- **INFORMATION**

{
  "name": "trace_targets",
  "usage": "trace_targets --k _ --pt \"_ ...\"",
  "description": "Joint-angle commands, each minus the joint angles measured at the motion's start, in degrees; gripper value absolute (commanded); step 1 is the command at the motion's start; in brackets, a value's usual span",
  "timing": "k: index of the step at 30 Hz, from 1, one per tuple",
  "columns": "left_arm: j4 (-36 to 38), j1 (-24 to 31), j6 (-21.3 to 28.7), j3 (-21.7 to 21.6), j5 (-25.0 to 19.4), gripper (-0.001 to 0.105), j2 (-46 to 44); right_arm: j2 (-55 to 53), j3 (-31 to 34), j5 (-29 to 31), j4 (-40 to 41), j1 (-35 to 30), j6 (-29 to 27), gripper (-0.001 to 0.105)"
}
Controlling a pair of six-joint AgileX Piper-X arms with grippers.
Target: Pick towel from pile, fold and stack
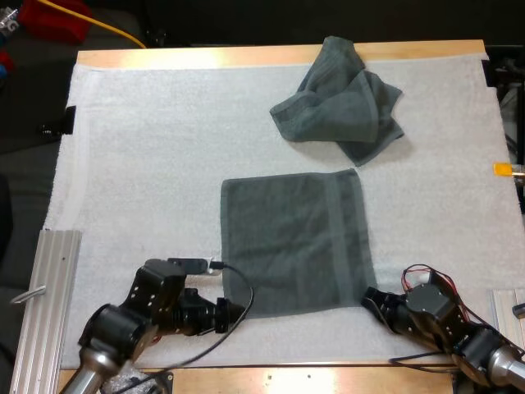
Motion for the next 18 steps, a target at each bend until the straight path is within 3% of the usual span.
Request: trace_targets --k 1,9,14,18 --pt "-1.38 0.03 -0.66 -0.15 0.36 0.068 1.32 0.52 0.38 -0.40 1.57 -0.25 -0.34 0.001" --pt "-3.09 0.03 -1.12 -0.01 0.32 0.068 11.45 0.52 0.38 -0.40 1.46 -0.25 -0.34 0.001" --pt "-6.69 0.03 -1.12 -0.01 4.72 0.068 16.59 0.52 0.38 -0.47 1.46 -0.25 -0.34 0.001" --pt "-8.44 0.03 -1.12 -0.01 5.04 0.068 20.78 0.52 0.38 -0.47 1.46 -0.25 -0.34 0.001"
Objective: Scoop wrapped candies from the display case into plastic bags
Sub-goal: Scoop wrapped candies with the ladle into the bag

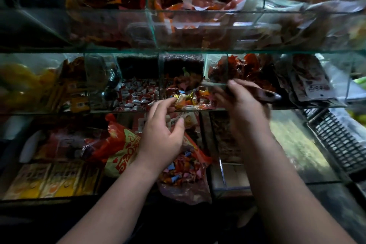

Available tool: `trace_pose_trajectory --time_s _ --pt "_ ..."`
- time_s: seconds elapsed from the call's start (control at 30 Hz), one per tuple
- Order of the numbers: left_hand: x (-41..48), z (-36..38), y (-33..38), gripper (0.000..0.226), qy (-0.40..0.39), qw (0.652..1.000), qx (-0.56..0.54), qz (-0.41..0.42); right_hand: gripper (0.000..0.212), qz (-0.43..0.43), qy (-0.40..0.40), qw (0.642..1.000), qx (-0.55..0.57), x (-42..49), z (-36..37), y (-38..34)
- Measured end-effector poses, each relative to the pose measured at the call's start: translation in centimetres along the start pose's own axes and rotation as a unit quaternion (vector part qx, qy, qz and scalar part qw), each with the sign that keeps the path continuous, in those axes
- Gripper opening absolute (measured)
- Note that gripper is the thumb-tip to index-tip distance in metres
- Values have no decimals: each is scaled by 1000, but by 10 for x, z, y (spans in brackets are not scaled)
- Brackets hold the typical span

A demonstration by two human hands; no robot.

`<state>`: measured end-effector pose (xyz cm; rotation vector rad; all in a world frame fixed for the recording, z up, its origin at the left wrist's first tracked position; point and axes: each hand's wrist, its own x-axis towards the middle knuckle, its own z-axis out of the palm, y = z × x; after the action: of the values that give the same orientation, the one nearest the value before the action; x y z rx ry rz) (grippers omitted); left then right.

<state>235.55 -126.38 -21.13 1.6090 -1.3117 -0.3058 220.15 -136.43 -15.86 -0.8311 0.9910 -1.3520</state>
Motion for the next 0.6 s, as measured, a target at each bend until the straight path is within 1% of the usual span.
trace_pose_trajectory --time_s 0.03,0.07,0.13,0.2,0.23,0.27,0.3,0.33,0.4,0.47,0.53,0.6 --pt "-3 0 -3 46 -7 1000 -1 -10 6 -68 -15 991 -115 12 9 9" --pt "-5 0 -5 46 -12 1000 -1 -17 7 -139 -43 963 -228 22 17 18" --pt "-8 0 -9 47 -22 999 1 -29 12 -246 -129 885 -375 34 24 28" --pt "-8 0 -10 48 -29 999 0 -36 17 -322 -183 807 -461 39 18 33" --pt "-7 0 -10 48 -30 999 -2 -38 19 -349 -196 779 -483 37 12 33" --pt "-6 0 -9 48 -31 999 -3 -41 22 -364 -204 763 -494 32 8 33" --pt "-5 1 -9 47 -32 998 -4 -45 22 -369 -207 761 -493 25 4 32" --pt "-4 1 -8 47 -32 998 -4 -47 21 -371 -201 769 -481 16 -1 30" --pt "-3 2 -5 44 -24 999 3 -41 14 -381 -178 802 -423 -8 -10 22" --pt "-3 1 -5 39 -15 999 16 -30 11 -371 -158 849 -342 -35 -23 11" --pt "-7 -4 -7 32 -11 999 30 -23 12 -287 -154 910 -255 -61 -38 -1" --pt "-16 -10 -13 21 -4 999 46 -26 11 -206 -165 947 -182 -84 -53 -13"
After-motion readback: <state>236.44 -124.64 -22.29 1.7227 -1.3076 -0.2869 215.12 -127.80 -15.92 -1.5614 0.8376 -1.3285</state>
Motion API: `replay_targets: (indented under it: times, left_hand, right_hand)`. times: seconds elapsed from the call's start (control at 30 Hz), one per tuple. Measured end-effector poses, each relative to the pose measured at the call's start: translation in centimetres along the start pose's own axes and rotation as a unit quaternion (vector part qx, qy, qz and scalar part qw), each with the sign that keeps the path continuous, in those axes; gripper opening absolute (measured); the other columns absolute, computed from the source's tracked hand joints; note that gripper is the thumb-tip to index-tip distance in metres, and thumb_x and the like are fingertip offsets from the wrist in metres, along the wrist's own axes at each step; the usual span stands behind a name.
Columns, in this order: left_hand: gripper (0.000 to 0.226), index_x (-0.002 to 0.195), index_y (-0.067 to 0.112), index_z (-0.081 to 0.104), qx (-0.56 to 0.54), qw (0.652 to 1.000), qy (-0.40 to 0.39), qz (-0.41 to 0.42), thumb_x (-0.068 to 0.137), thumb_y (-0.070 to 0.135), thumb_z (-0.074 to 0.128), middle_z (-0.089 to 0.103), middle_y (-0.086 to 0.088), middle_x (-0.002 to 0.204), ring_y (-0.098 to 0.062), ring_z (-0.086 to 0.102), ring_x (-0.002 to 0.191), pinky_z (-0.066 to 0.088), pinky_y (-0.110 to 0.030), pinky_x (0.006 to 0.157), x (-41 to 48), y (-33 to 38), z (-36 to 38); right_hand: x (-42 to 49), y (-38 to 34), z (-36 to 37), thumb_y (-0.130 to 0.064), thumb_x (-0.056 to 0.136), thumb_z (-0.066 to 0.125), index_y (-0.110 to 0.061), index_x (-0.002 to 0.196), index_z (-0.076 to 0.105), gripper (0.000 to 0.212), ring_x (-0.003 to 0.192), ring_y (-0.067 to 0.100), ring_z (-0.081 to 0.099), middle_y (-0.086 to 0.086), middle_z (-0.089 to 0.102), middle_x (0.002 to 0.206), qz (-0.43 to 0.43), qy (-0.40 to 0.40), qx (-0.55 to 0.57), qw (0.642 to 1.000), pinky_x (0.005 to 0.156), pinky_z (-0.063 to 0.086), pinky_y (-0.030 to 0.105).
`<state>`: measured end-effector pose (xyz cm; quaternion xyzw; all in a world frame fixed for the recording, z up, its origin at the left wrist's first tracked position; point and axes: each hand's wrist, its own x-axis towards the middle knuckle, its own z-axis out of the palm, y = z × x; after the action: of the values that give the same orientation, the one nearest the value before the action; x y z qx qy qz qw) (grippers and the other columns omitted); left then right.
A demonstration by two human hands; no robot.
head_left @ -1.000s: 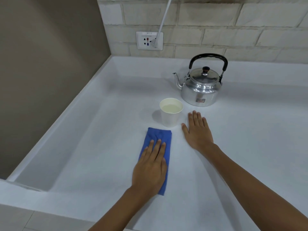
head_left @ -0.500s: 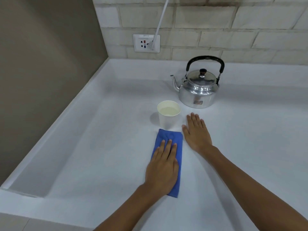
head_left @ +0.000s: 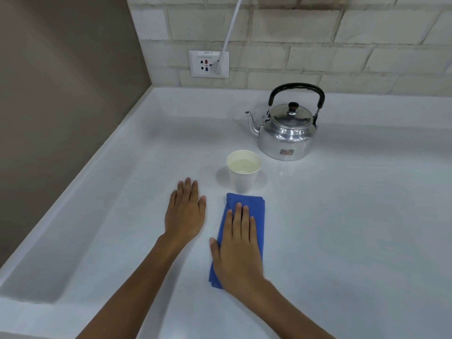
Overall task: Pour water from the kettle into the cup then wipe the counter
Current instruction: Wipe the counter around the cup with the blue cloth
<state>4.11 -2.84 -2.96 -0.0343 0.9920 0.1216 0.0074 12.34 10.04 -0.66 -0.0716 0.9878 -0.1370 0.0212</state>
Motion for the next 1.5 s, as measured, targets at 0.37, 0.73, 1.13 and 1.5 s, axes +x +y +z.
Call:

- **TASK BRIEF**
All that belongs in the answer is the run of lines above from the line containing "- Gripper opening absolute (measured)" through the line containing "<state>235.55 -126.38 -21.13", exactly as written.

- **SOLUTION TO THIS EXERCISE**
- Gripper opening absolute (measured)
- Note that gripper is the thumb-tip to index-tip distance in metres
- Values have no decimals: each is scaled by 1000, but by 10 for x, z, y (spans in brackets are not scaled)
- Brackets hold the typical span

A demonstration by two human hands; no robot.

`<state>`: measured end-effector pose (xyz cm; rotation vector rad; all in a world frame fixed for the recording, z up, its origin at the left wrist's first tracked position; point and axes: each hand's wrist, its own x-axis towards the middle knuckle, its own z-axis out of the palm, y = z × x; after the action: of the values that give the same orientation, the one nearest the value before the action; x y z rx ry rz) (grippers omitted); left then right.

<state>235.55 -126.38 -21.13 1.6090 -1.3117 -0.3058 220.15 -136.43 -15.86 -0.8311 0.9910 -1.3520</state>

The exercise has been answered in full.